Many people in the populated Triangle area take accessible health-care for granted. A short one- to two-hour drive from Durham, however, there are communities where indoor plumbing is not a standard and a single doctor can serve as many as 2,000 residents.

It its almost 20-year history, The North Carolina Student Rural Health Coalition has sent undergraduates, doctors and medical students from Duke and The University of North Carolina at Chapel Hill to assist these areas.

"The main goal is to allow people to care for themselves. The whole purpose is empowerment," said Trinity sophomore Amit Kumar, co-coordinator of the Duke undergraduate chapter of NCSRHC.

Each chapter of NCSRHC has its own leaders who are responsible for mobilizing their membership. There are chapters for UNC and Duke undergraduates, as well as medical students at Duke, East Carolina and UNC.

Doctors and medical students provide basic services such as blood pressure readings, blood-sugar tests, breast exams, cholesterol tests and general medical exams. All services are free, Kumar said, except for the cholesterol test, which costs six dollars.

Kumar explained that undergraduates, since they cannot perform medical examinations, help by doing a door-to-door community outreach the week before a clinic is held. Then, on the day of a clinic-which are usually held in a church or community center-undergraduates distribute health information materials and babysit children while their parents are examined. Undergraduates can also help by fundraising to support the organization.

Kumar explained there are 30 to 40 undergraduates currently involved in the chapter.

The NCSRHC also works on environmental issues with the communities they are involved in as many of these communities are polluted from hog farms. Sonali Kulkarni, a Trinity junior and co-coordinator of the undergraduate chapter, said she joined the organization after becoming concerned about the problems of poverty and of racial and environmental injustice.
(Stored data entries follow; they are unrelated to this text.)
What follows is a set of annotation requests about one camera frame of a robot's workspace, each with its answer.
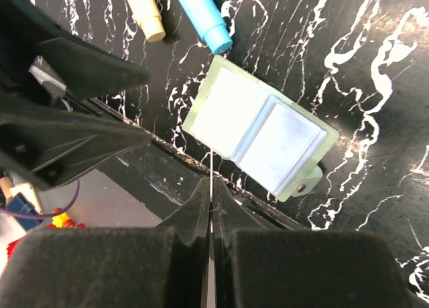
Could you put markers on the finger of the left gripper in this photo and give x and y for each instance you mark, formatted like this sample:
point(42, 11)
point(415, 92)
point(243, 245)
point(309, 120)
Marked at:
point(87, 71)

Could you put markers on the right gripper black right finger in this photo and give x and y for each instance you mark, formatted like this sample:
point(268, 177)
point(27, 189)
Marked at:
point(257, 265)

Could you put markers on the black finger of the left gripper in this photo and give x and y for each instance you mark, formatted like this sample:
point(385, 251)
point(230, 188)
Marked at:
point(51, 148)

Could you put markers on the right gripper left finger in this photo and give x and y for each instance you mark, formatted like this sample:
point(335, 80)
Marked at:
point(164, 266)

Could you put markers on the grey-green card holder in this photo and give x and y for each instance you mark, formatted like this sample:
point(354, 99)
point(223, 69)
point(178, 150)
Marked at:
point(309, 175)

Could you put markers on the blue plastic marker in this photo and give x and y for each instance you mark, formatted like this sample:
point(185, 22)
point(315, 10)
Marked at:
point(209, 24)

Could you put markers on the cream wooden handle tool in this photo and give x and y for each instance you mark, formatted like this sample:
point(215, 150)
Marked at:
point(148, 18)

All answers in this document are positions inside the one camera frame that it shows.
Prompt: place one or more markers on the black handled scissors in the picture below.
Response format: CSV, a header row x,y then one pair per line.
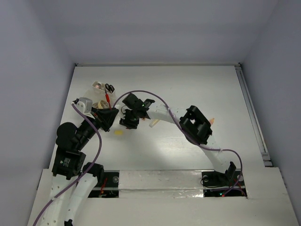
x,y
109,88

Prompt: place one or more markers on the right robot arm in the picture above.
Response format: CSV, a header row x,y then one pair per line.
x,y
191,122

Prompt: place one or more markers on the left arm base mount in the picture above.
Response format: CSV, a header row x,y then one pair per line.
x,y
108,188

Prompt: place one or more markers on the white perforated storage basket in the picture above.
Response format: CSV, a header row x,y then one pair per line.
x,y
89,94

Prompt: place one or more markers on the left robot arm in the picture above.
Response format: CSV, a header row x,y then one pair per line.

"In different ways, each of these issues influences health care access." she said. "I think Duke students need to be aware of such problems and should play a role in fixing them."

The School of Medicine currently has about thirty students involved in the program. Most are in their first or third year, according to Jamila Martin, a third-year medical student at Duke and co-coordinator of the Medical School chapter.

She explained that second- and fourth-year medical students typically do not have enough time to participate in the program.

Brian Smith, also a third-year medical student and a co-coordinator, said he does NCSRHC because it is a, "well-run organization. The students feel needed."

He also explained that first-year students get involved because the program allows them to see patients early in their Medical School careers.

Kumar added NCSRHC also has a pre-health careers internship in which they take high school students from these communities and encourage them to pursue medical or public health careers.

To raise awareness for their cause, the chapter is holding a symposium Friday night at 6 p.m. in the Women's Center.

Guest speakers will include the "Newtown Florist Club," a group of women who became environmental activists after discovering that pollution had caused many premature deaths in their Georgia community. One member of the group chronicled their struggle in a book called The Newtown Story: One Community's Fight for Environmental Justice. Other issues of children's health and environmental injustice will also be discussed.